Я подумал о том, что Анна сможет давать показания, но ее слова могут не вызвать к ней сочувствия. Она может показаться еще ребенком. Другими словами, это вряд ли убедит судью принять решение в ее пользу.
Огонь и надежда связаны. Греки были убеждены, что Зевс доверил Прометею и Эпиметею зарождение жизни на земле. Эпиметей создал животных, дав им ловкость, силу, шерсть и крылья, а Прометей – человека, наделив его наилучшими качествами. Он научил человека ходить на двух ногах и подарил ему огонь.
Зевс разгневался и отобрал у человека огонь. Но Прометей увидел, что его создание – гордость его и радость – мерзнет и не может приготовить себе пищу. Он зажег факел от солнца и принес его человеку. В наказание Зевс приковал Прометея к скале, где орел клевал ему печень. Кроме того, Зевс сотворил первую женщину – Пандору – и дал ей подарок: ящик, который нельзя было открывать.

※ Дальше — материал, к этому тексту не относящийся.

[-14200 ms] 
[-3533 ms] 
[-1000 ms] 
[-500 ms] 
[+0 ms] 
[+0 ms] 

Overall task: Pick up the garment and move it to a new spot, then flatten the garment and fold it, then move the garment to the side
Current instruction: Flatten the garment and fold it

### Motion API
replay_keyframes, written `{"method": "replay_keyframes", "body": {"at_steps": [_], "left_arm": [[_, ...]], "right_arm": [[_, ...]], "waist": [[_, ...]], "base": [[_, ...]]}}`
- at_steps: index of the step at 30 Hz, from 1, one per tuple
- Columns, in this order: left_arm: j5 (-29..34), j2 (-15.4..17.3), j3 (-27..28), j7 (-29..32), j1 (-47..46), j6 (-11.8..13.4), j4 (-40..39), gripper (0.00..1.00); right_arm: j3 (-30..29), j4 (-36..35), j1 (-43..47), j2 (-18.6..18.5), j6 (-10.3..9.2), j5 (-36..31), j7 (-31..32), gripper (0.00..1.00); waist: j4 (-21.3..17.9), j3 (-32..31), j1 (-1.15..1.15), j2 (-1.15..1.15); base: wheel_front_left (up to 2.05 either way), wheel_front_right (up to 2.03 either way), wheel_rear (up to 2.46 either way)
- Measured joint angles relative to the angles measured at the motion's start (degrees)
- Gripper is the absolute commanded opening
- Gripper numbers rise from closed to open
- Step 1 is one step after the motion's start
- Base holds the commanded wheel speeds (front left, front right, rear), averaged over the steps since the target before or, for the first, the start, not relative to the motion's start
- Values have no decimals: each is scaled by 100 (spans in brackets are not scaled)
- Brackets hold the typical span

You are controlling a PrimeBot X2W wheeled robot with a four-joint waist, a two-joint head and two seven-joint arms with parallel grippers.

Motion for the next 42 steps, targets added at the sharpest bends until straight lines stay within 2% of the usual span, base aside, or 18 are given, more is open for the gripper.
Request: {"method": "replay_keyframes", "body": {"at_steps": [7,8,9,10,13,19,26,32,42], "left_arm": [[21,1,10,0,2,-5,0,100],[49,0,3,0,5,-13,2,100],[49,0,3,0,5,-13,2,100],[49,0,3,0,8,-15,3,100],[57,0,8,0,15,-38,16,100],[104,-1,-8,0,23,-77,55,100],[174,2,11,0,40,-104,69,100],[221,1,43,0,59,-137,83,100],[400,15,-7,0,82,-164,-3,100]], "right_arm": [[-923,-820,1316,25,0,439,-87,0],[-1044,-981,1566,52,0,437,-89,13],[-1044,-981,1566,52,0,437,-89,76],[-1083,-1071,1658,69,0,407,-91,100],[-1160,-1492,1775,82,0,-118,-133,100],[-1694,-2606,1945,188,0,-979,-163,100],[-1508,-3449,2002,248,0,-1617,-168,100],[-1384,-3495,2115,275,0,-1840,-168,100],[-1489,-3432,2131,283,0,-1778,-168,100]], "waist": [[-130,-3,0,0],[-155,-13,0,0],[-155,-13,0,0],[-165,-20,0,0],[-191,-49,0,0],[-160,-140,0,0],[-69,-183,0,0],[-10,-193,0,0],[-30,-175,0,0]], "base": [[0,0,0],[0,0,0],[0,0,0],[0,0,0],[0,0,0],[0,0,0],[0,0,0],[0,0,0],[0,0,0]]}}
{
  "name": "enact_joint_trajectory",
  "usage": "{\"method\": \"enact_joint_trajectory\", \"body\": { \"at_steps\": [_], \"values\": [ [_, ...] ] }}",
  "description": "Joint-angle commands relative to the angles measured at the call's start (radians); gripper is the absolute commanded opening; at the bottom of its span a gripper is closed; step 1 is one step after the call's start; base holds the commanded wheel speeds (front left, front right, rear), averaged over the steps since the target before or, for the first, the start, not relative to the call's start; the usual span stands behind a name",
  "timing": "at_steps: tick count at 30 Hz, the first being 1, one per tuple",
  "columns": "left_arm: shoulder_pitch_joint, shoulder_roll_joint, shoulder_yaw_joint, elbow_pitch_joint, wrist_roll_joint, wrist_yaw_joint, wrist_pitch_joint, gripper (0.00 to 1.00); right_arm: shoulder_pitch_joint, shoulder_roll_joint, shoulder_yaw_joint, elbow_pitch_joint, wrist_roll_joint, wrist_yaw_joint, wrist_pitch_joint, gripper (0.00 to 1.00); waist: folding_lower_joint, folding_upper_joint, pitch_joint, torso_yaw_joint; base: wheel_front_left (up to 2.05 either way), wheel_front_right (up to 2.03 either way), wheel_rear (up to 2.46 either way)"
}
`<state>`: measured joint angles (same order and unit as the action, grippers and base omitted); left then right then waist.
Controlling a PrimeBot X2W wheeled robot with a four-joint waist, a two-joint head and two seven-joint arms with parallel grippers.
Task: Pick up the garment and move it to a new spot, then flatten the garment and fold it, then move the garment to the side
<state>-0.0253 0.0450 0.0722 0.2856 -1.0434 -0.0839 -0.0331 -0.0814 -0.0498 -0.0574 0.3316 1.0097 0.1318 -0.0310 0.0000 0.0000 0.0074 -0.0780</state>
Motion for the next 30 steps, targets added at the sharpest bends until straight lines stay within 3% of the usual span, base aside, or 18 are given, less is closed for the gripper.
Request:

Любопытство Пандоры победило: однажды она открыла ящик, и оттуда вылетели страшные болезни, несчастья и зло. Ей удалось захлопнуть крышку, прежде чем вылетела надежда. И это единственное оружие, которое у нас осталось.
Спросите у любого пожарного, и он скажет вам, что это правда. Или спросите у любого отца.
– Заходите, – сказал я Кемпбеллу Александеру, когда он приехал с Анной. – Я только что заварил кофе.